В общем, Катя знала наверняка, что почти все подружки были девственницами. Кроме, конечно же, Ирки Королевой. Но вопрос, который задала профессору Ирка, Катю откровенно потряс:
– Владимир Михайлович, а бывает, ну… это… что и родственников связывают какие-то отношения? Я имею в виду… – Тут Ирка замялась и, видимо, жутко покраснела, было темно, лица освещались только мерцающими свечами, но Катя все равно почувствовала жар, пошедший от подружки, словно рядом открыли пышущую духовку. Ей, конечно, было безумно стыдно задавать такие вопросы, но у кого еще можно было спросить? Она еще мгновение помолчала, потом почти прошептала: – Я имею в виду половые…
Девчонки вскинулись, словно качнуло автобус, в котором они ехали все вместе, дернулись, выпучив глаза, и потянулись за единственной бутылкой с остатками «Черри херинга», стоящей на полу. И правда, такой стыд надо было срочно запить.
Бок внимательно посмотрел в потолок, покрутил головой, словно решив срочно размять шею, и попытался сделать вид, будто подобные вопросы от советской семнадцатилетней девушки он слышит чуть ли не каждый день. На самом деле это случалось довольно редко за его многолетнюю практику – со взрослыми всякое бывало, и не то спрашивали, но чтоб услышать такое от девочки… Поэтому и ответ должен быть найден самый тактичный и психологически верный. Со школьницами по своей профессии он работал много, от венерических заболеваний лечил, аборты восьмиклассницам по медицинским показаниям делал, у пятнадцатилетних роды принимал, да, было, но чтоб интересоваться инцестом… И проблема состояла в том, что если этот вопрос задан, причем прилюдно, через силу, то для этого должны быть очень веские основания, отговоркой не отделаться. Тем более дело хоть и не подсудное в СССР, но чрезвычайно осуждаемое и психологически травмоопасное.
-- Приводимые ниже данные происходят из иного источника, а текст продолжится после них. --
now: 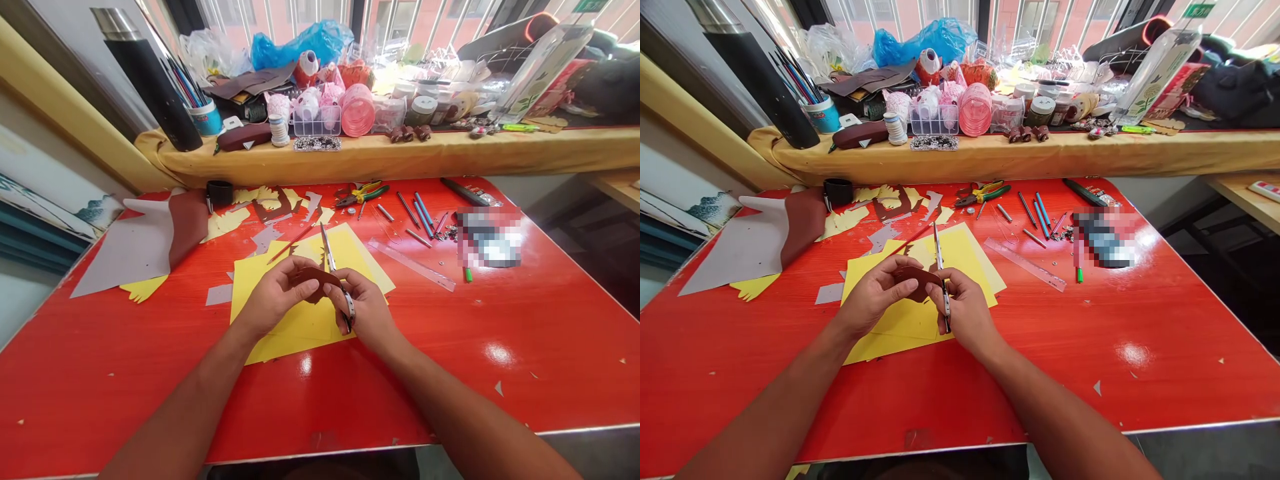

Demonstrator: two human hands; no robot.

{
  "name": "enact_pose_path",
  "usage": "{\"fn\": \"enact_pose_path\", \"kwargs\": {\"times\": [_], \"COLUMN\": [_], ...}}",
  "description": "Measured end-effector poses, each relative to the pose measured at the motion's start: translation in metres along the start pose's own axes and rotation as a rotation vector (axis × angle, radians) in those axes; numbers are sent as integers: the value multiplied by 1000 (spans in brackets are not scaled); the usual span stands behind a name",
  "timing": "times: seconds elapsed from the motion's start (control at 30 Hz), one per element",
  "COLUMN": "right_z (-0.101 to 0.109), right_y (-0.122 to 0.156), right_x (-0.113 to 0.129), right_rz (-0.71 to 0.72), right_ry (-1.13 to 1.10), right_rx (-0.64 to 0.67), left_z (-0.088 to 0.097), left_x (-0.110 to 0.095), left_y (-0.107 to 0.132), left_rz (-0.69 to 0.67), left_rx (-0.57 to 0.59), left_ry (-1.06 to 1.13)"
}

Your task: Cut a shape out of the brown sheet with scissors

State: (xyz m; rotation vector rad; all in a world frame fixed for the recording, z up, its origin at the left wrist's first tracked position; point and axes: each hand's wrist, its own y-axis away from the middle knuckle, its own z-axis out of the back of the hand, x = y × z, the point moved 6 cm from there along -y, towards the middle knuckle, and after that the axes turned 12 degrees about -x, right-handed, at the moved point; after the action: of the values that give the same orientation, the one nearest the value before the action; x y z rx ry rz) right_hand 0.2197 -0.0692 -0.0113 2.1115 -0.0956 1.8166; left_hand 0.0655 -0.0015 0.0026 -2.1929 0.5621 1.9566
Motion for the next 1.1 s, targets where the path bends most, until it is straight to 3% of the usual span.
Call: {"fn": "enact_pose_path", "kwargs": {"times": [0.13,0.33,1.1], "right_z": [-5,-2,-1], "right_y": [3,2,1], "right_x": [-4,-2,0], "right_rz": [-18,-48,-83], "right_ry": [21,-7,-91], "right_rx": [38,-19,-25], "left_z": [10,20,15], "left_x": [3,3,-10], "left_y": [0,-2,3], "left_rz": [7,-1,-135], "left_rx": [-112,-271,-284], "left_ry": [-163,-77,-232]}}
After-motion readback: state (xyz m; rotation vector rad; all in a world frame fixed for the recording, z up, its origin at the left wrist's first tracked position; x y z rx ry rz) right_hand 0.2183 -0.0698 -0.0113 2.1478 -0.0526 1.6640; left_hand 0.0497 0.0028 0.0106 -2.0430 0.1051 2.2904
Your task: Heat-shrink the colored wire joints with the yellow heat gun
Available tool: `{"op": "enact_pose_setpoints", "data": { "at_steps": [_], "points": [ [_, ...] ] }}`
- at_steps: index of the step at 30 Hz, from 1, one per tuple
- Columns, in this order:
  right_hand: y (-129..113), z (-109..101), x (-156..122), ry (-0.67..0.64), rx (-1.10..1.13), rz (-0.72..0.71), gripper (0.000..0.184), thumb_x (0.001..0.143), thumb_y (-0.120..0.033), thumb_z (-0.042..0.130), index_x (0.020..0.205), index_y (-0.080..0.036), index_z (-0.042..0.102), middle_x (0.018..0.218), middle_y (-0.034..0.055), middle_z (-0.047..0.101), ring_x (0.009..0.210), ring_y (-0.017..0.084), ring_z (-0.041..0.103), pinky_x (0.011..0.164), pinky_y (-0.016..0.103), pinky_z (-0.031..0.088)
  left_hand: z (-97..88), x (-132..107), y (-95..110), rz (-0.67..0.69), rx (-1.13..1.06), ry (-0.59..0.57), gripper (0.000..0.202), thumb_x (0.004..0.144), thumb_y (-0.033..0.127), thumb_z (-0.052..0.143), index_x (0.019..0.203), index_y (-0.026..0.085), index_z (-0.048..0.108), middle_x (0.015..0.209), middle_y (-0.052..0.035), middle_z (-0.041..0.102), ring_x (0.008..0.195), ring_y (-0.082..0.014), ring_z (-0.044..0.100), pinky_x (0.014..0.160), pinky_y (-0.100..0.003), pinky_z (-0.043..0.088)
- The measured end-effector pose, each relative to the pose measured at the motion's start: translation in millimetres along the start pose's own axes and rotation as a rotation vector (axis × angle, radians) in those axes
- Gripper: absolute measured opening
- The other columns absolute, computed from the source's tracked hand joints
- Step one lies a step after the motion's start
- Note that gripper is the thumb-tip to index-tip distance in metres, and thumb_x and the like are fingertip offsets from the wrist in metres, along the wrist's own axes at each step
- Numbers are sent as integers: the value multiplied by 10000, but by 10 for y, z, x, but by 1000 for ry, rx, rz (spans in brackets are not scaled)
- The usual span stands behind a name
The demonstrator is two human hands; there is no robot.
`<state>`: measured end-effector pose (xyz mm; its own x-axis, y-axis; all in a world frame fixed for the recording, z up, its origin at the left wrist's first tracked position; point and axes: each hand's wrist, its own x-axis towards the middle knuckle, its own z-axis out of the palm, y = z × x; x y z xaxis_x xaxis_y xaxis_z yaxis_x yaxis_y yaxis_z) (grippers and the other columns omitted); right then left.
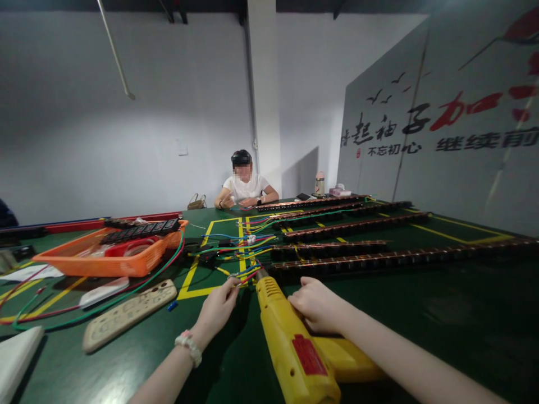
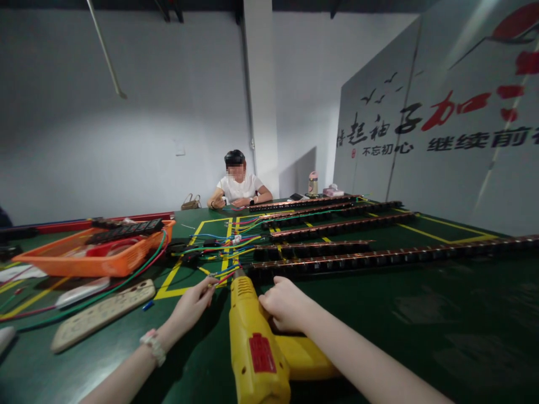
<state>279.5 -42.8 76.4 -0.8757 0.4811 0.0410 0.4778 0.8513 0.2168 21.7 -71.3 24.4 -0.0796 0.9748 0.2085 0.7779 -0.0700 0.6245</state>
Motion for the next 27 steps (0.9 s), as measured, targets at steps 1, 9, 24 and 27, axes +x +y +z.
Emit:
{"op": "enact_pose_setpoints", "data": {
  "at_steps": [1, 9, 24, 27],
  "points": [
    [-9, -3, 2, 3, 1, -1, 150, 709, -145, 516, 800, -134, 635, 768, 83, 702, 678, 202, 627, 739, 344, 329, -2, 0, 0, 6, 1, 2, 346, 901, 362, 319, 1078, 206, 572, 618, 29, 532, 586, -147, 502, 563, -235, 313],
    [-6, 10, -2, 5, -3, 1, 155, 704, -146, 520, 812, -128, 630, 780, 91, 699, 689, 213, 631, 747, 353, 327, 29, 26, -66, 25, -2, -5, 332, 900, 350, 330, 1094, 221, 566, 645, 23, 550, 610, -151, 514, 575, -238, 313],
    [-22, 32, 56, -5, -16, 0, 120, 687, -169, 529, 750, -146, 629, 726, 71, 696, 644, 196, 621, 745, 340, 336, 46, 92, -17, -14, 74, 18, 282, 900, 320, 365, 1016, 217, 600, 663, 11, 590, 605, -148, 540, 540, -223, 289],
    [-93, 26, 156, -2, -22, -22, 139, 669, -192, 542, 765, -147, 633, 742, 73, 699, 661, 205, 626, 742, 345, 338, 48, 123, -16, -3, 64, 40, 277, 904, 318, 369, 981, 216, 615, 721, -2, 636, 663, -157, 577, 567, -220, 320]
  ]
}}
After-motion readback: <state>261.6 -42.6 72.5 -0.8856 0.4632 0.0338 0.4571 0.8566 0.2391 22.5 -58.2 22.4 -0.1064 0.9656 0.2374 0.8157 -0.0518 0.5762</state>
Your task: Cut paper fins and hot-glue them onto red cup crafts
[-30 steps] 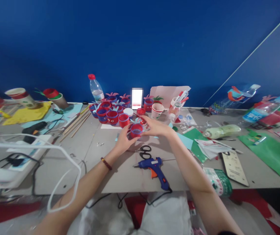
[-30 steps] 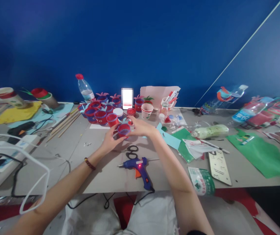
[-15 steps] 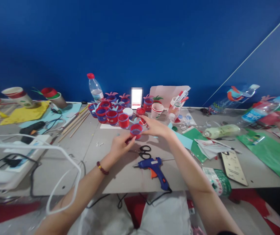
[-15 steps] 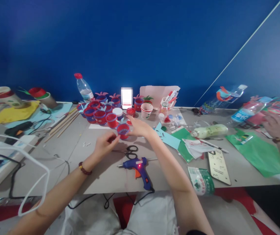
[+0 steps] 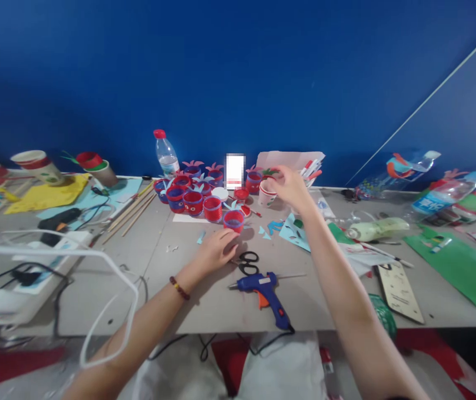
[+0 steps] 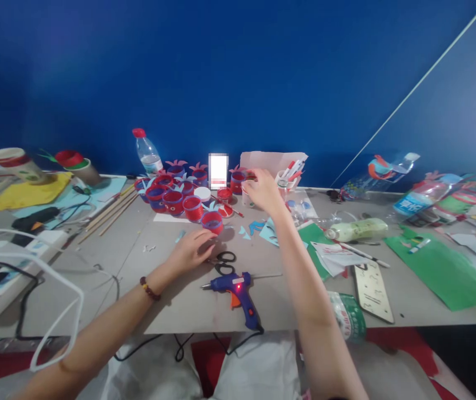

– Катюнь, водички принеси, пожалуйста, или морсика, если остался, мне запить нечем, – доктор Бок хоть как-то попытался разрядить возникшее напряжение.
Девчонки натужно молчали. Катя встала, вышла, закрыв дверь, и пламя свечей шарахнулось от резкого движения.
На кухне было поспокойнее, ничего такого ужасного не обсуждалось, гости с интересом слушали архитектурные ревзинские зарисовки, запивая их джином с фантой.